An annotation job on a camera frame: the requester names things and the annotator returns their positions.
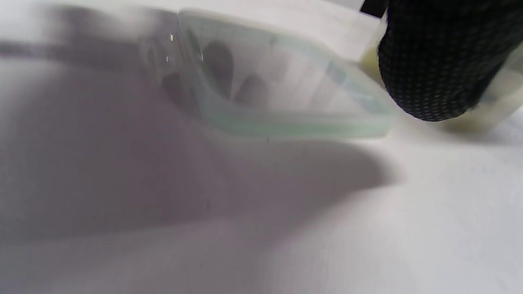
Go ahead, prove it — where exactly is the person's left hand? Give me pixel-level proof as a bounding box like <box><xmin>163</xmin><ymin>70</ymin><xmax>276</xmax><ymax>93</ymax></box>
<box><xmin>378</xmin><ymin>0</ymin><xmax>523</xmax><ymax>122</ymax></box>

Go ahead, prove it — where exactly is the clear plastic container lid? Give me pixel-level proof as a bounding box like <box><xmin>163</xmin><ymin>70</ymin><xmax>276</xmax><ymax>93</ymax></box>
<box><xmin>139</xmin><ymin>8</ymin><xmax>398</xmax><ymax>141</ymax></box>

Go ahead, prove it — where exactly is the clear plastic airtight container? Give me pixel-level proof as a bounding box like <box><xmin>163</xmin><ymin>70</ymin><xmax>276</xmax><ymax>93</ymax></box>
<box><xmin>358</xmin><ymin>24</ymin><xmax>523</xmax><ymax>133</ymax></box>

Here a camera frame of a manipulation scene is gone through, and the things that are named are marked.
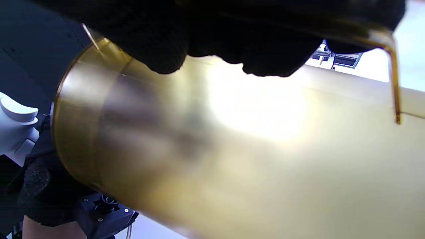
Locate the person's left hand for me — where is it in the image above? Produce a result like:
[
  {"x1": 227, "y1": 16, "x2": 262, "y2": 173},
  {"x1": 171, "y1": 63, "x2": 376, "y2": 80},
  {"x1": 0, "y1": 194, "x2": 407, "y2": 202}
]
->
[{"x1": 0, "y1": 115, "x2": 97, "y2": 228}]

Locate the person's right hand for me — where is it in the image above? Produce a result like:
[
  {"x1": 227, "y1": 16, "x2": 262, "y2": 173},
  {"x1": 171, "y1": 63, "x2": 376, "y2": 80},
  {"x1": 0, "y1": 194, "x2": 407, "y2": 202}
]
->
[{"x1": 30, "y1": 0, "x2": 407, "y2": 77}]

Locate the yellow plastic water kettle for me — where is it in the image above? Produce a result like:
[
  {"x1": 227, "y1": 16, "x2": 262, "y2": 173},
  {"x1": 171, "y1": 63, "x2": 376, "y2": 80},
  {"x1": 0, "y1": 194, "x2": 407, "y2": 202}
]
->
[{"x1": 96, "y1": 18, "x2": 425, "y2": 239}]

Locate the person's left forearm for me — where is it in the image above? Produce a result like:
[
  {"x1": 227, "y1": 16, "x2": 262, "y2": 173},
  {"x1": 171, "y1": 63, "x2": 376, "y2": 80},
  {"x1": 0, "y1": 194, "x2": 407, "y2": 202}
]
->
[{"x1": 22, "y1": 215, "x2": 87, "y2": 239}]

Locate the black and white left controller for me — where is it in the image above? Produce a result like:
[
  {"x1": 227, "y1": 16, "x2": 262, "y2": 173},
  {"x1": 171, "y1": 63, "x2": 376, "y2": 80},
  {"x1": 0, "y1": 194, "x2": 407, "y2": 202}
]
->
[{"x1": 0, "y1": 92, "x2": 40, "y2": 166}]

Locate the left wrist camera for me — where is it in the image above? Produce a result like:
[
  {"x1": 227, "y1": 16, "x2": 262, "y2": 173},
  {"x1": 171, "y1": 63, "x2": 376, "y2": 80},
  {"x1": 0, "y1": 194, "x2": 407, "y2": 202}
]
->
[{"x1": 75, "y1": 194, "x2": 139, "y2": 239}]

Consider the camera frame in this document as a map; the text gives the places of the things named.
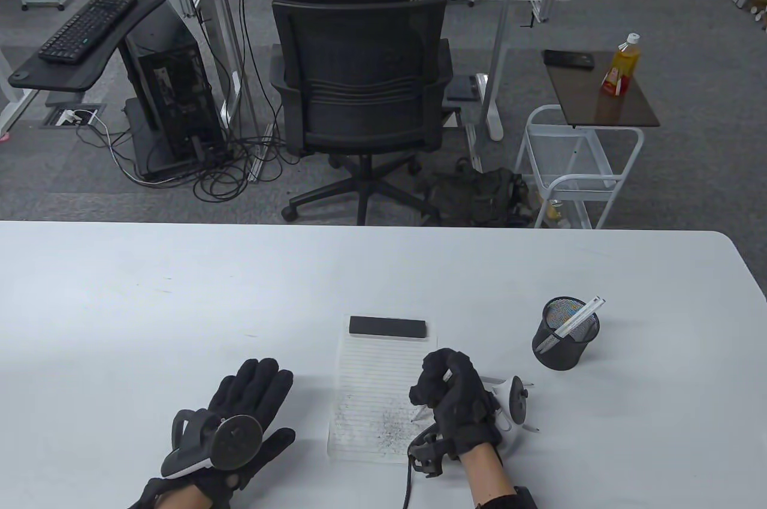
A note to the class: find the person's left hand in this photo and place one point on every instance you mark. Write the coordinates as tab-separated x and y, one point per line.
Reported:
259	390

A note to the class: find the person's right hand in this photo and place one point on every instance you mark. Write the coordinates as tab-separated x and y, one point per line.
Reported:
461	413

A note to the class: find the blue-capped white mechanical pencil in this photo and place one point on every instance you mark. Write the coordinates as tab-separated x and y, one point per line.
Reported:
420	412

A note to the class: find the yellow-capped white mechanical pencil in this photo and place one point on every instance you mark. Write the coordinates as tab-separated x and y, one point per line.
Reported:
491	378

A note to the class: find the green-capped white mechanical pencil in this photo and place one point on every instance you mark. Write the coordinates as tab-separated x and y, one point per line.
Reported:
530	427

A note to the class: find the person's left forearm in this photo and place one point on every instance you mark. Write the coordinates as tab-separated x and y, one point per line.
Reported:
186	500

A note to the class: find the black white tracking controller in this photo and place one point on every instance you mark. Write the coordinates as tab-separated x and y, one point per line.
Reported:
519	401
238	443

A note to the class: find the lined white paper sheet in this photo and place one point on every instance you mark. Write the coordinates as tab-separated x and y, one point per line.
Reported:
371	377

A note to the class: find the black rectangular block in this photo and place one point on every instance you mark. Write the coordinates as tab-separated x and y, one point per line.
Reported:
386	327

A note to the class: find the black mesh pen holder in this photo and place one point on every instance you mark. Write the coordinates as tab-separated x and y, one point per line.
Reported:
563	353

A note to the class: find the dark olive backpack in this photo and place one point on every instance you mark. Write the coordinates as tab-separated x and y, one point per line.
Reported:
479	197

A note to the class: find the small yellow bottle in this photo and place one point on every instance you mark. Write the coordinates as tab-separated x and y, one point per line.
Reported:
554	214

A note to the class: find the black computer tower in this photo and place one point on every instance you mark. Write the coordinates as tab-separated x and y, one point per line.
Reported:
174	95

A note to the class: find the black mesh office chair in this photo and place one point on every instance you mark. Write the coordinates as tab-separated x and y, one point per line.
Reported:
359	89

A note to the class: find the brown side table top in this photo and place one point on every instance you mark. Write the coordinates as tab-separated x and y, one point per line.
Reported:
575	95

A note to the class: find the grey floor socket box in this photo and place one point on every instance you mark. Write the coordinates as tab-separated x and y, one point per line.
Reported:
60	116

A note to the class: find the black smartphone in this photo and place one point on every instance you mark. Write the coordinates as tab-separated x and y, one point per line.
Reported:
568	59

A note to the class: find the black keyboard tray table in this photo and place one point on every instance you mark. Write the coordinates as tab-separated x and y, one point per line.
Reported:
54	74

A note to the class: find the yellow drink bottle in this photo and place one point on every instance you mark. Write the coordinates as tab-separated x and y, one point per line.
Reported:
622	62

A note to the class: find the black keyboard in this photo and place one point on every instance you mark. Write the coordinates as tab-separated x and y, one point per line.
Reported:
87	26

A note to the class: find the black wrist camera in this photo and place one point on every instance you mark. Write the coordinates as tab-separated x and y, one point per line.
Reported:
428	458

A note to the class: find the white desk frame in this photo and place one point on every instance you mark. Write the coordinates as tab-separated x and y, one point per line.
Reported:
18	107

- **Problem details**:
The answer must consist of every line in the records above that contains the word "things".

- **Task result**:
An annotation job on a camera frame: the requester names things and the annotator returns their positions.
Here a camera frame of a manipulation scene is gone through, and the things that are named are marked.
Consider the camera frame in this document as a map; the text gives the places of the things named.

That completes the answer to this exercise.